Instructions to follow: From the first line of the data below, copy each line up to the one containing "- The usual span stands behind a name", and include that line too.

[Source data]
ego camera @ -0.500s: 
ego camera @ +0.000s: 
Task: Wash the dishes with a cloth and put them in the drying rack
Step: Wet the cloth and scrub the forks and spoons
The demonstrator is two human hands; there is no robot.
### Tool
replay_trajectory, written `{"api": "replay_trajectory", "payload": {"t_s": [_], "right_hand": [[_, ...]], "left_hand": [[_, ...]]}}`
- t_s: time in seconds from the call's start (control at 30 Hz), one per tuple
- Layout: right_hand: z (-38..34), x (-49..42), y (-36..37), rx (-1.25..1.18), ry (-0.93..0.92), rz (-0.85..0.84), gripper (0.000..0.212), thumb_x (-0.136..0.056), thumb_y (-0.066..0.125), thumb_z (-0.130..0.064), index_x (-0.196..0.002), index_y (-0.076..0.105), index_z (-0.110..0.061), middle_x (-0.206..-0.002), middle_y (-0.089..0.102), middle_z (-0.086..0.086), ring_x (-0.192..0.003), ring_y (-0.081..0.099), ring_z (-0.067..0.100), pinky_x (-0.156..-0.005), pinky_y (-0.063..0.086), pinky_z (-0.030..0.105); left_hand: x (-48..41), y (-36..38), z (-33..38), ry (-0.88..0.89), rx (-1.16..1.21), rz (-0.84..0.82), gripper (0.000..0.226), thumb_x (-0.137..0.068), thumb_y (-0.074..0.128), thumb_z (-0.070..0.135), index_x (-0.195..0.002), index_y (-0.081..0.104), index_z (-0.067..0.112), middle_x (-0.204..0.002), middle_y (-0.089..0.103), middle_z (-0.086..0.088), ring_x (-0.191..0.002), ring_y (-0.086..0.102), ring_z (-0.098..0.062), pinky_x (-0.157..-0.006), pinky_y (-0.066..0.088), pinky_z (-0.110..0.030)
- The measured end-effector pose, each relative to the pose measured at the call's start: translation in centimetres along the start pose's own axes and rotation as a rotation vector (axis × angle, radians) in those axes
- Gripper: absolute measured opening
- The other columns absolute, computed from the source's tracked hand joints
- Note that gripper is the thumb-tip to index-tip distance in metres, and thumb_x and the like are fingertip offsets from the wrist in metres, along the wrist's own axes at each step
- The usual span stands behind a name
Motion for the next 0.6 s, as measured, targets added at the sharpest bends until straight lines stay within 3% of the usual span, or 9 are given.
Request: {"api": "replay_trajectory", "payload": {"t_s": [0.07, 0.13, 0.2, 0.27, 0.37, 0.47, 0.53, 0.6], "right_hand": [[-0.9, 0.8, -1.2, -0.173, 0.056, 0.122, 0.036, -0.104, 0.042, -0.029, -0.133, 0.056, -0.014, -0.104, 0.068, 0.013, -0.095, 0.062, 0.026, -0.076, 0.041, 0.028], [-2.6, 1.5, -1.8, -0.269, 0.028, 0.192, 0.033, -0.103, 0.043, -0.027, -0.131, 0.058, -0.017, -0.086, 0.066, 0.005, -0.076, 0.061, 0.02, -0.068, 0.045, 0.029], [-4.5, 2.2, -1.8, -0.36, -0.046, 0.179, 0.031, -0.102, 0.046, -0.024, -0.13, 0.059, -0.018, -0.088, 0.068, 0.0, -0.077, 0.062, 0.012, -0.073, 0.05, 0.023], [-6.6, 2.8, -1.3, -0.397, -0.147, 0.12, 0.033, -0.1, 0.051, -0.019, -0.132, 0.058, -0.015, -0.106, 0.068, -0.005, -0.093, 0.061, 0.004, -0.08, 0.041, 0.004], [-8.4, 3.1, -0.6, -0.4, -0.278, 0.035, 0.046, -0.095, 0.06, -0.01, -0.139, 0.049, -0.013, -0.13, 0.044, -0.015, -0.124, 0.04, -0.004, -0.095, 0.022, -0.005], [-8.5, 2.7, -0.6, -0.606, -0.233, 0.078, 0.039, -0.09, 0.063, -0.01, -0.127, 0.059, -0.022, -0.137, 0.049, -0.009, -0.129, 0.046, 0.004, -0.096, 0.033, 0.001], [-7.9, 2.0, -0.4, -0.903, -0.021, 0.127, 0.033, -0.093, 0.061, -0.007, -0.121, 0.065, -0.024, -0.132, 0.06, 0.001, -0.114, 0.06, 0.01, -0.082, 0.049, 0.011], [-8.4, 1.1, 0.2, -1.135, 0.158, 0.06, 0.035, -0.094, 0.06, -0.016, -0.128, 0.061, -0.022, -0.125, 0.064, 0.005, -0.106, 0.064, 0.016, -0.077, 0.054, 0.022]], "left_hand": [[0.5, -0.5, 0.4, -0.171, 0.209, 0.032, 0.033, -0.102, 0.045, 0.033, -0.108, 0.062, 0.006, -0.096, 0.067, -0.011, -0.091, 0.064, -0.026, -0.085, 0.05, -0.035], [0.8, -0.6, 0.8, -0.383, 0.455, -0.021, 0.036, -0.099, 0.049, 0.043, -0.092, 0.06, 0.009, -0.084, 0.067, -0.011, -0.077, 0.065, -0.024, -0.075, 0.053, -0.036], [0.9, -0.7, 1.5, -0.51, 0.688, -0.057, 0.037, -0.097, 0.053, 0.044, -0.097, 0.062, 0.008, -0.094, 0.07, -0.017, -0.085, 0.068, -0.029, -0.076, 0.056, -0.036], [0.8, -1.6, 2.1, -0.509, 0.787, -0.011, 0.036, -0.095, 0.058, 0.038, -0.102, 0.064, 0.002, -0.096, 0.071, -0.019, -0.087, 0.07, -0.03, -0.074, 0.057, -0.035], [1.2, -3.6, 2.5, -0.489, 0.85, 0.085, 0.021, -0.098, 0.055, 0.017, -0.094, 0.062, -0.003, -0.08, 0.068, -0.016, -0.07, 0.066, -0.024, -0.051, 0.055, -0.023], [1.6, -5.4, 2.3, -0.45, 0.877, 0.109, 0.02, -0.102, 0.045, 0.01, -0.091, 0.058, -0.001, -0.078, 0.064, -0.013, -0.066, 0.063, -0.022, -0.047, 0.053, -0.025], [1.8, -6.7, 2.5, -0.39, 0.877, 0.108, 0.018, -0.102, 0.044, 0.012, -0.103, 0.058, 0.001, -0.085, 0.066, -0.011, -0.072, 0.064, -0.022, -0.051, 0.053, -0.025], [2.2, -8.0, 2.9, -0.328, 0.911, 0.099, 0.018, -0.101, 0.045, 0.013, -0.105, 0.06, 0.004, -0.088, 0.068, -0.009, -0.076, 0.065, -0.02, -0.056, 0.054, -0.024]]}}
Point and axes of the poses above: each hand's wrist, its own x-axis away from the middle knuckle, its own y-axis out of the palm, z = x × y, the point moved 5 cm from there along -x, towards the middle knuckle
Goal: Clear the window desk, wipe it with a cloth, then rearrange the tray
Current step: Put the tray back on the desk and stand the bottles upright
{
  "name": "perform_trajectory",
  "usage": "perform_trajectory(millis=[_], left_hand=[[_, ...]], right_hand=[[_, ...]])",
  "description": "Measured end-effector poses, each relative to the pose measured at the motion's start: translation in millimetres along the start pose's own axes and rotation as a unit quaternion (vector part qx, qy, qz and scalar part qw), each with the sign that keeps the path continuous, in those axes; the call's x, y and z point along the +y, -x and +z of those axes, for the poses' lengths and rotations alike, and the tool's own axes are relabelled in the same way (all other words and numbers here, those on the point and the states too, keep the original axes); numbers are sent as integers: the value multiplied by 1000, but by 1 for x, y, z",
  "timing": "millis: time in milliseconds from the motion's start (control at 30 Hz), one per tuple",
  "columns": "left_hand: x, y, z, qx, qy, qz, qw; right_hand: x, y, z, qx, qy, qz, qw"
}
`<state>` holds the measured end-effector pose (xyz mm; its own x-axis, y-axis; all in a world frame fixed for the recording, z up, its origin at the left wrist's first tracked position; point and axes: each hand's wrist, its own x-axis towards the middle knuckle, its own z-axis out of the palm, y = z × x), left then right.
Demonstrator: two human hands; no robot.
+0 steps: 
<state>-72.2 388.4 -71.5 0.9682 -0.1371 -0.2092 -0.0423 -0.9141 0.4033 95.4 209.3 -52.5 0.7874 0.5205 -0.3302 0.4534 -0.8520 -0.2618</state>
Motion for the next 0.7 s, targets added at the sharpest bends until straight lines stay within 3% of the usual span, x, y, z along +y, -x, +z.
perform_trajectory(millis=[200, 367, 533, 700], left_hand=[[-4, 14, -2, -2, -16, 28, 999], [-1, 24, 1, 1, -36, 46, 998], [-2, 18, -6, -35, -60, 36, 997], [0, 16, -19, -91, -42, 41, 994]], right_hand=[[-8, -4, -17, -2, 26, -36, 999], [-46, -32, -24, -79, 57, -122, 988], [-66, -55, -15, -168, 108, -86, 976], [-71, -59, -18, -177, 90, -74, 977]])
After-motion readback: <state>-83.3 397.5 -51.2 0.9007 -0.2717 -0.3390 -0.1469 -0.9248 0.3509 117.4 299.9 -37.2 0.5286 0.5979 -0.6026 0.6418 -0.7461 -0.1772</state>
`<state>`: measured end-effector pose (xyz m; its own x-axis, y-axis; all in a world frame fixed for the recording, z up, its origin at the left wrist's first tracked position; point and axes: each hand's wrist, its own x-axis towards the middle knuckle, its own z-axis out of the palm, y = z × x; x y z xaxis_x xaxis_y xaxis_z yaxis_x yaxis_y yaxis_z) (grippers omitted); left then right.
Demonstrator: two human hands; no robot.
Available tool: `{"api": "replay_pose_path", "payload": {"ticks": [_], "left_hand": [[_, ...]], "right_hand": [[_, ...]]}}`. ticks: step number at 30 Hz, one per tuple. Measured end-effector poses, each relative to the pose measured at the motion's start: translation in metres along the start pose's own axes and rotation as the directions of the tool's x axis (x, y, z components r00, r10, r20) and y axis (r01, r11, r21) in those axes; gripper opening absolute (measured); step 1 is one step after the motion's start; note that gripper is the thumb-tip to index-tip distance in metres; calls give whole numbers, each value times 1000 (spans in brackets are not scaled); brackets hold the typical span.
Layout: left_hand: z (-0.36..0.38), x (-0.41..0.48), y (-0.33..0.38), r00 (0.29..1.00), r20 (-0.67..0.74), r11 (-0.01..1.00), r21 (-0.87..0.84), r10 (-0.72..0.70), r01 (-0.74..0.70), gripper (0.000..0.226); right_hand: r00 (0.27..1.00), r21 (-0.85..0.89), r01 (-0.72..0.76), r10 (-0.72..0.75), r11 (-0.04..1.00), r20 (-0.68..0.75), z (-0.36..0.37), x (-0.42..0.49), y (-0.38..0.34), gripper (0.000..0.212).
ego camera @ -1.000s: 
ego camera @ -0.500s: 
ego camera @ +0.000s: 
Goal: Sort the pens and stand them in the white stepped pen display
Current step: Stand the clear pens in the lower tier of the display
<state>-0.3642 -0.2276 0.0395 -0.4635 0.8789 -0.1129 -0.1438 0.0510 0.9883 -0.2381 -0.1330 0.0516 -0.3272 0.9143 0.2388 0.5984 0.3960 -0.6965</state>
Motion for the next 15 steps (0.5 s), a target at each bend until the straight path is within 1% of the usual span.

Written answer:
ego camera @ -0.500s: 
ego camera @ +0.000s: 
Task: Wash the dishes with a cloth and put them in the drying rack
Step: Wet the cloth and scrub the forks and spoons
The demonstrator is two human hands; there is no robot.
### Tool
replay_trajectory, written `{"api": "replay_trajectory", "payload": {"t_s": [_], "right_hand": [[_, ...]], "left_hand": [[_, ...]]}}`
- t_s: time in seconds from the call's start (control at 30 Hz), one per tuple
- Layout: right_hand: z (-38..34), x (-49..42), y (-36..37), rx (-1.25..1.18), ry (-0.93..0.92), rz (-0.85..0.84), gripper (0.000..0.212), thumb_x (-0.136..0.056), thumb_y (-0.066..0.125), thumb_z (-0.130..0.064), index_x (-0.196..0.002), index_y (-0.076..0.105), index_z (-0.110..0.061), middle_x (-0.206..-0.002), middle_y (-0.089..0.102), middle_z (-0.086..0.086), ring_x (-0.192..0.003), ring_y (-0.081..0.099), ring_z (-0.067..0.100), pinky_x (-0.156..-0.005), pinky_y (-0.063..0.086), pinky_z (-0.030..0.105); left_hand: x (-48..41), y (-36..38), z (-33..38), ry (-0.88..0.89), rx (-1.16..1.21), rz (-0.84..0.82), gripper (0.000..0.226), thumb_x (-0.137..0.068), thumb_y (-0.074..0.128), thumb_z (-0.070..0.135), index_x (-0.195..0.002), index_y (-0.081..0.104), index_z (-0.067..0.112), middle_x (-0.204..0.002), middle_y (-0.089..0.103), middle_z (-0.086..0.088), ring_x (-0.191..0.002), ring_y (-0.086..0.102), ring_z (-0.098..0.062), pinky_x (-0.157..-0.006), pinky_y (-0.066..0.088), pinky_z (-0.110..0.030)
- The measured end-effector pose, each relative to the pose measured at the call's start: translation in centimetres along the start pose's own axes and rotation as a rotation vector (axis × angle, radians) in those axes
- Gripper: absolute measured opening
- The other columns absolute, computed from the source's tracked hand joints
- Note that gripper is the thumb-tip to index-tip distance in metres, and thumb_x and the like are fingertip offsets from the wrist in metres, along the wrist's own axes at each step
- The usual span stands behind a name

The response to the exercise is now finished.